Collected data:

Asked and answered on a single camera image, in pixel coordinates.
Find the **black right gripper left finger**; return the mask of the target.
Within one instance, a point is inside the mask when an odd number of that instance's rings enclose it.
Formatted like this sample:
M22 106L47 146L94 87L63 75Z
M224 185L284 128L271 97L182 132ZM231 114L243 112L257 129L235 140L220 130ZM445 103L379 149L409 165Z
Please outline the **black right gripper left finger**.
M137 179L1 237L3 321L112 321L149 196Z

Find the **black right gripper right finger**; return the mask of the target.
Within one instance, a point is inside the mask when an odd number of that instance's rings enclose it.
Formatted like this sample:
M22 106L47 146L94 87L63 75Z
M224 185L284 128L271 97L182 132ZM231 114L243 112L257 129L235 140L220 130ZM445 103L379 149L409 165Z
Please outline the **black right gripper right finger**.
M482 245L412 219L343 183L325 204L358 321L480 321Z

◆ WHAT YOU ARE ASKED TO DO:
None of the records may be skipped; each is to be repeated exactly.

◆ EXERCISE ANSWER:
Asked and answered on a single camera image, in pixel coordinates.
Find the **black right gripper left finger**; return the mask of the target.
Within one instance, a point is inside the mask when an odd number of that instance's rings enclose it.
Formatted like this sample:
M22 106L47 146L94 87L63 75Z
M224 185L284 128L271 97L182 132ZM231 114L243 112L257 129L235 140L220 130ZM445 103L379 149L409 165Z
Please outline the **black right gripper left finger**.
M137 179L1 237L3 321L112 321L149 196Z

Find the **black right gripper right finger**; return the mask of the target.
Within one instance, a point is inside the mask when an odd number of that instance's rings enclose it.
Formatted like this sample:
M22 106L47 146L94 87L63 75Z
M224 185L284 128L271 97L182 132ZM231 114L243 112L257 129L235 140L220 130ZM445 103L379 149L409 165Z
Please outline the **black right gripper right finger**.
M482 245L412 219L343 183L325 204L358 321L480 321Z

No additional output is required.